Falsification line & experimental suggestions
• Falsification line. The EFT mechanism is falsified if the above EFT parameters vanish and the covariation of R(T), a(T), J_s(T), σ(ω,T) is fully captured by mainstream KTB+finite-size models over the full domain with ΔAIC < 2, Δχ²/dof < 0.02, ΔRMSE ≤ 1%.
• Suggested experiments.
- 2D phase maps. Scan T × d and T × B to map a(T) and J_s(T) separating thickness vs. field contributions.
- Dispersion profiling. Use multi-frequency σ_2(ω,T) to invert J_s, testing the hard link between σ_1–σ_2 and ψ_vortex.
- Topology shaping. Annealing/interlayers to optimize ζ_topo, compress ε_FS, and elevate T_KTB.
- Environmental noise suppression. Vibration/temperature/EM shielding to lower σ_env, quantifying k_TBN impacts on critical exponents and R(T).
External References
• J. M. Kosterlitz & D. J. Thouless, Long range order and metastability in two-dimensional systems. J. Phys. C.
• V. L. Berezinskii, Destruction of long-range order in 1D/2D systems. Sov. Phys. JETP.

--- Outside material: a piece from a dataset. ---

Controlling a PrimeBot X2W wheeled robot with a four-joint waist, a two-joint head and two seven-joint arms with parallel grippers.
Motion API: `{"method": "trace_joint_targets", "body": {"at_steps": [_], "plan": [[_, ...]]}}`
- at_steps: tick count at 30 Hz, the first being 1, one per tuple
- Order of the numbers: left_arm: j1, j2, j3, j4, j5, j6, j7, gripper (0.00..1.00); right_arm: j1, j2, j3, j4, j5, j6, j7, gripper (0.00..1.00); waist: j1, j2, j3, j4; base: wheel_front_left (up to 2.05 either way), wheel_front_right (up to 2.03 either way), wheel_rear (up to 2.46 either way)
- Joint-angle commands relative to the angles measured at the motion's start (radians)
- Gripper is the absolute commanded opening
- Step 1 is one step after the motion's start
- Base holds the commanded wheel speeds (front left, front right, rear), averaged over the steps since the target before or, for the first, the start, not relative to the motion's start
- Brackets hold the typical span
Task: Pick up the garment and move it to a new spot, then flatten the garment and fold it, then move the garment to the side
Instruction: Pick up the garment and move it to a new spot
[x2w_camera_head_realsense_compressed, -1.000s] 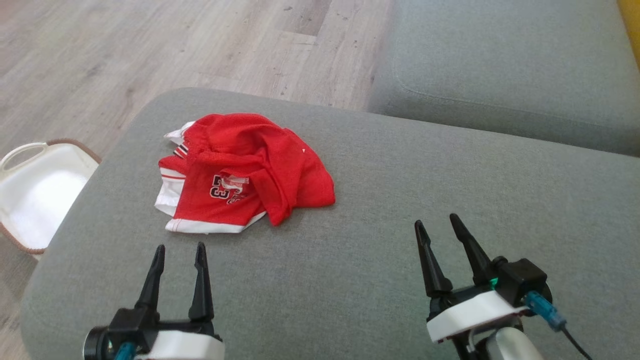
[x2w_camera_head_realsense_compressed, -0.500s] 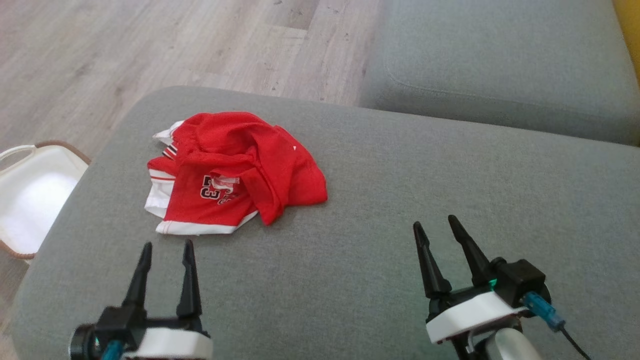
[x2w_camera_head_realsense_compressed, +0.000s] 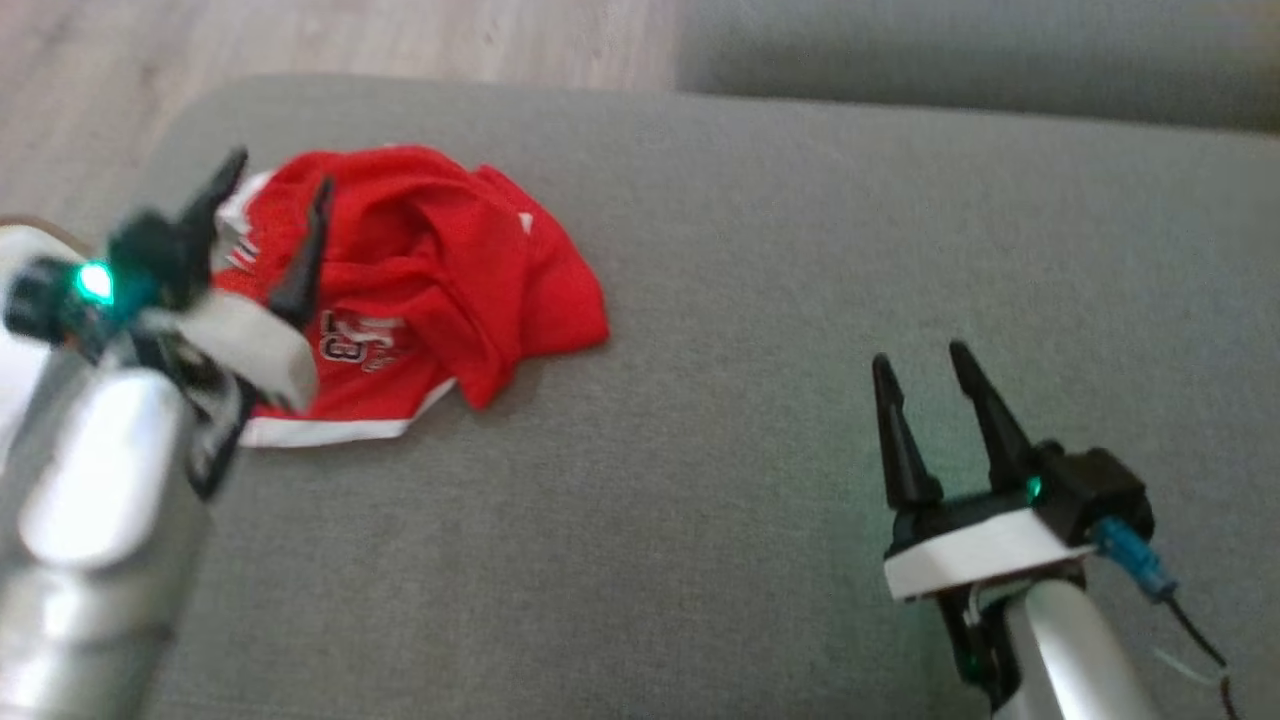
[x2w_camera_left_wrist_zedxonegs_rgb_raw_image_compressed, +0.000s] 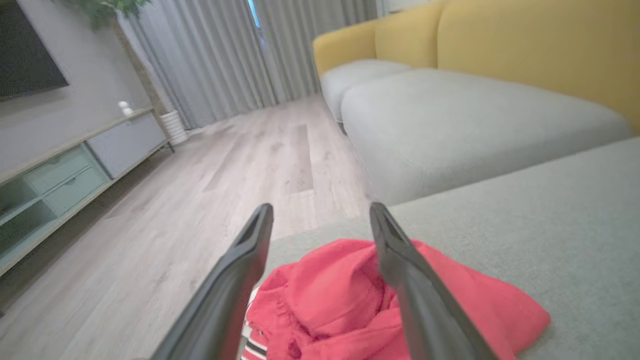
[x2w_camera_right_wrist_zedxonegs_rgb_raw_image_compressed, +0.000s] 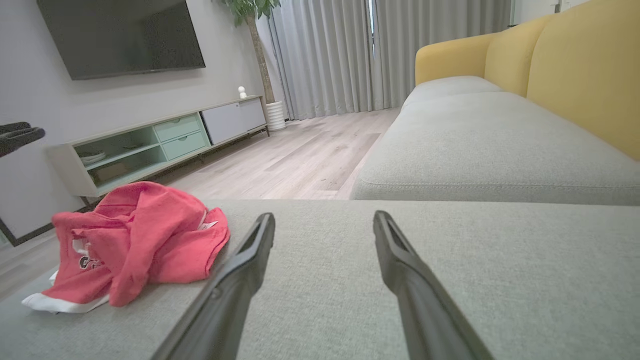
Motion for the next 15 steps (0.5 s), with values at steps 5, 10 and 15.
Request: {"method": "trace_joint_targets", "body": {"at_steps": [5, 10, 15], "plan": [[-0.215, 0.196, -0.190, 0.047, -0.181, 0.002, 0.164, 1.00, -0.094, -0.006, 0.003, -0.064, -0.005, 0.008, -0.011, 1.00, -0.0004, 0.0000, 0.122, -0.086, 0.00, 0.00, 0.00], [-0.298, 0.287, -0.403, 0.067, -0.324, 0.002, 0.269, 1.00, -0.120, -0.006, -0.011, -0.078, 0.005, 0.008, -0.011, 1.00, -0.0004, 0.0000, 0.175, -0.119, 0.00, 0.00, 0.00], [-0.370, 0.336, -0.520, 0.121, -0.397, 0.002, 0.263, 1.00, -0.139, -0.006, -0.017, -0.088, 0.004, 0.008, -0.011, 1.00, -0.0004, 0.0000, 0.210, -0.145, 0.00, 0.00, 0.00]]}}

• D. R. Nelson & J. M. Kosterlitz, Universal jump in the superfluid density. Phys. Rev. Lett.
• B. I. Halperin & D. R. Nelson, Resistive transition in superconducting films. J. Low Temp. Phys.

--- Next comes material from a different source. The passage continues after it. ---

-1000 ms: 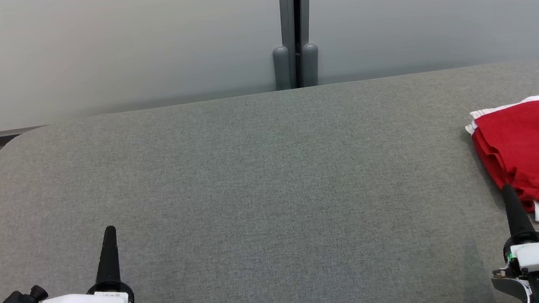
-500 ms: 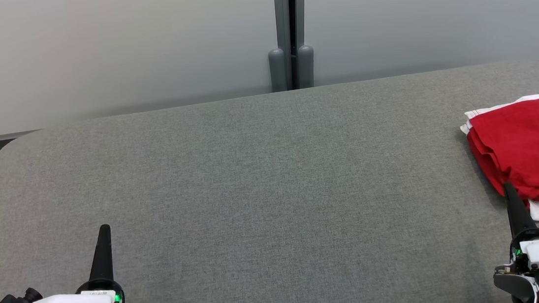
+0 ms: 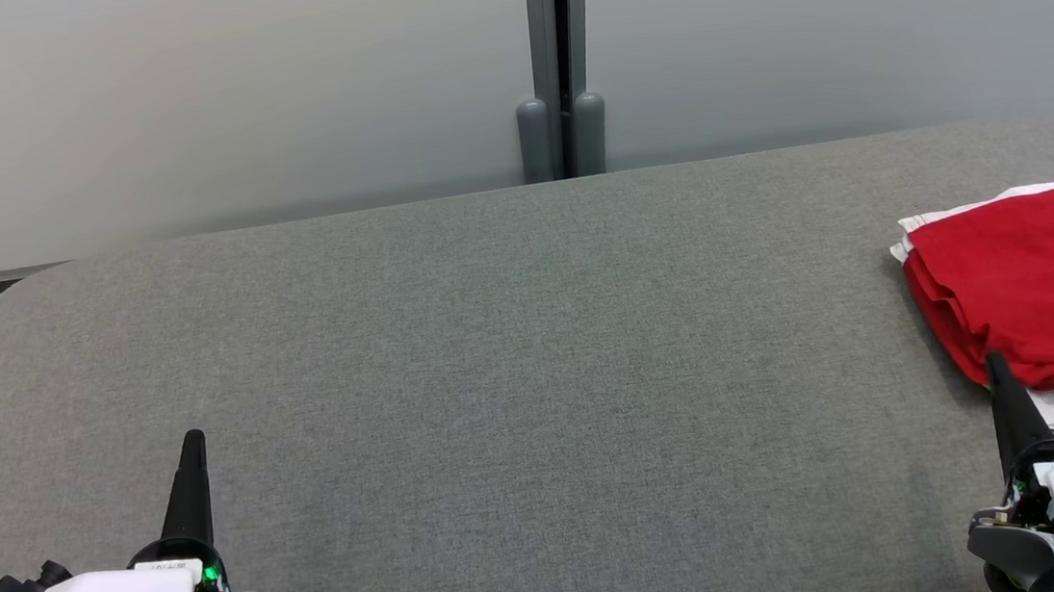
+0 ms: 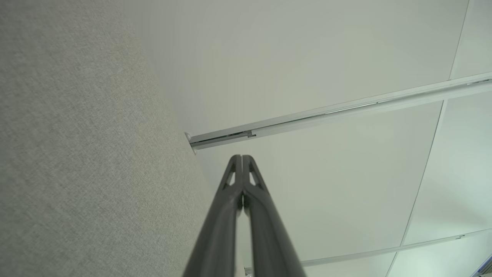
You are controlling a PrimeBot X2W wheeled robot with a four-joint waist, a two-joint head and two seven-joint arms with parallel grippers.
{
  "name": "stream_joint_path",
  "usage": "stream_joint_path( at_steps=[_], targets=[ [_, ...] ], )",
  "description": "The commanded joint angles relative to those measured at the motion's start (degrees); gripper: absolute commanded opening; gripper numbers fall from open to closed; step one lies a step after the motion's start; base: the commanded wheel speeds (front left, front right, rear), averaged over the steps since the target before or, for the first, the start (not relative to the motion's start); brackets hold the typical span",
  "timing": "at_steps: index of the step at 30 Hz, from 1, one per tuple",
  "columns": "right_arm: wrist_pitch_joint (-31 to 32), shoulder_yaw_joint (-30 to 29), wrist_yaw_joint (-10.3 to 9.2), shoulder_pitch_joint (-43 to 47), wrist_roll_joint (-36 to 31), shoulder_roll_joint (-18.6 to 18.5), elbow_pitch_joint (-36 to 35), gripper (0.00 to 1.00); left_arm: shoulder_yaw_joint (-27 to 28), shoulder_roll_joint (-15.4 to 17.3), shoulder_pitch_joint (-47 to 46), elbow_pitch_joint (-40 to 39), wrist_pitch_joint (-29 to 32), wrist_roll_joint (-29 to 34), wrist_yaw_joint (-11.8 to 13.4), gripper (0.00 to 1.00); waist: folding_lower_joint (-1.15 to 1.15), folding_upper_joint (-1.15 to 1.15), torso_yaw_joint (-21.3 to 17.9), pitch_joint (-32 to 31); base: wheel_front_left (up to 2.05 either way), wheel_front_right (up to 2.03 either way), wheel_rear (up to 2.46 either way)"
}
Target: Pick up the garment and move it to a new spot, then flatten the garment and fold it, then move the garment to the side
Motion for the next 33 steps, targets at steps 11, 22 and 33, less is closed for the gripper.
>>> stream_joint_path(
  at_steps=[11,22,33],
  targets=[
    [1.7,-0.6,0.01,-1.0,5.8,-0.4,-0.3,0.0,1.2,0.4,-1.3,-0.2,1.6,-5.2,-0.6,0.0,0.0,-0.01,-0.5,-0.2,0.0,0.0,0.0],
    [2.9,-1.0,0.0,-1.2,10.2,-0.4,-0.3,0.0,2.0,0.4,-1.6,-0.1,2.7,-9.1,-0.6,0.0,0.0,-0.01,-1.0,-0.4,0.0,0.0,0.0],
    [3.1,-1.1,0.0,-1.3,11.3,-0.4,-0.3,0.0,2.3,0.3,-1.5,-0.1,3.1,-9.9,-0.6,0.0,0.0,-0.01,-1.2,-0.4,0.0,0.0,0.0]
  ],
)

• P. Minnhagen, The two-dimensional Coulomb gas, vortex unbinding, and superfluid/superconducting films. Rev. Mod. Phys.
Appendix A | Data Dictionary & Processing Details (optional)

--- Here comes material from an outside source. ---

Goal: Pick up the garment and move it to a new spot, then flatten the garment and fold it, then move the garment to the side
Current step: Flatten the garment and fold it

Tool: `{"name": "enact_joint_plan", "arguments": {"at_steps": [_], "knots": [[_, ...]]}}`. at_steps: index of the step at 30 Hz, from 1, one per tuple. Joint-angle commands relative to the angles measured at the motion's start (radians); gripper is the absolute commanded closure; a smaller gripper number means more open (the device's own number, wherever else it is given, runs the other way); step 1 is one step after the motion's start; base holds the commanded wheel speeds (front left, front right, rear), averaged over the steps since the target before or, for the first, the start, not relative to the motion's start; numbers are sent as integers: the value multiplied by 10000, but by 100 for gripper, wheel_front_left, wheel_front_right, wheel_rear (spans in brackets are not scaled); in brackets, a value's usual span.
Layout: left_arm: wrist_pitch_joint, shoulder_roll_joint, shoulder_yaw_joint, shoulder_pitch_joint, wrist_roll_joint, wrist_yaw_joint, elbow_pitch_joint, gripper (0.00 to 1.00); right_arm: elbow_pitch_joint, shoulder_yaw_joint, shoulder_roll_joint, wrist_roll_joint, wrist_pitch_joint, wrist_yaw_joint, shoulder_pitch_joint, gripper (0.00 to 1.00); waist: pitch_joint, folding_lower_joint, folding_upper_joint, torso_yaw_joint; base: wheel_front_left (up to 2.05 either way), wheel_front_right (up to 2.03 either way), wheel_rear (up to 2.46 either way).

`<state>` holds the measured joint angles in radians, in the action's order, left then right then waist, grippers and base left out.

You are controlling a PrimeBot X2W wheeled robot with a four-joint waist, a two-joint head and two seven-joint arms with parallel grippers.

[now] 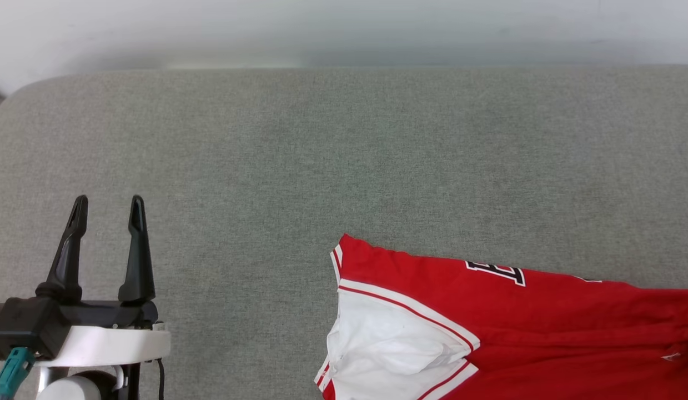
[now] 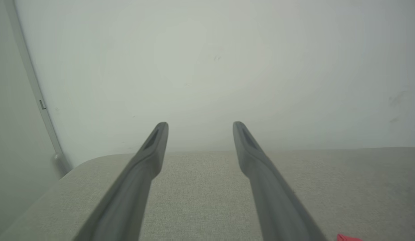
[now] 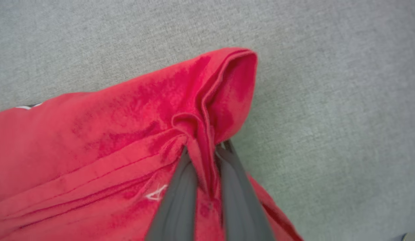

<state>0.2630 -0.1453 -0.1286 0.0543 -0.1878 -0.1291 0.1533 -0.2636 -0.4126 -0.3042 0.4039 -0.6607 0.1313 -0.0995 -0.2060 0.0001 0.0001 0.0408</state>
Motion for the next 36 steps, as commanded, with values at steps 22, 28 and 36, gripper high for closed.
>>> {"name": "enact_joint_plan", "arguments": {"at_steps": [22,28,36], "knots": [[21,517,172,-284,-516,-14,23,0,5289,2415,2062,1499,-3379,-7,1415,100,718,-1,-1,-78,0,0,0],[21,536,212,-133,-749,-14,130,0,5554,3335,2476,2183,-3659,-7,1135,100,637,-1,-1,217,0,0,0],[21,503,97,-166,-726,-15,36,0,5228,4612,2556,3563,-3212,-7,914,100,587,-1,-1,546,0,0,0]]}}
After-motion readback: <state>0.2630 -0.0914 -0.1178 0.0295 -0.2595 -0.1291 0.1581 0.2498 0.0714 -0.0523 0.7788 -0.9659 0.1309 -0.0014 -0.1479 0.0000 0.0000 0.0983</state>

• Indices. Definitions of T_KTB, ΔT_KTB, a(T), J_s(T), R(T), σ_1/σ_2(ω,T) as in Section II; SI units throughout.
• Pipeline details. Change-point + robust regression for a(T); global KTB fit for R(T) with finite-size term ε_FS; inversion of J_s and L_k from σ_2; unified uncertainty propagation with total_least_squares + errors-in-variables; hierarchical sharing across material/thickness/platform layers.
Appendix B | Sensitivity & Robustness Checks (optional)
• Leave-one-out. Parameter variations < 15%; RMSE fluctuation < 10%.
• Layered robustness. ζ_topo ↑ → ε_FS ↑ → ΔT_KTB ↓; confidence for γ_Path > 0 exceeds 3σ.
• Noise stress test. Adding 5% of 1/f drift + mechanical vibration raises k_TBN, slightly lowers θ_Coh; overall drifts < 12%.
• Prior sensitivity. With γ_Path ~ N(0, 0.03^2), posterior mean shifts < 8%; evidence difference ΔlogZ ≈ 0.4.
• Cross-validation. k = 5 CV error 0.050; blind tests on unseen thickness keep ΔRMSE ≈ −10%.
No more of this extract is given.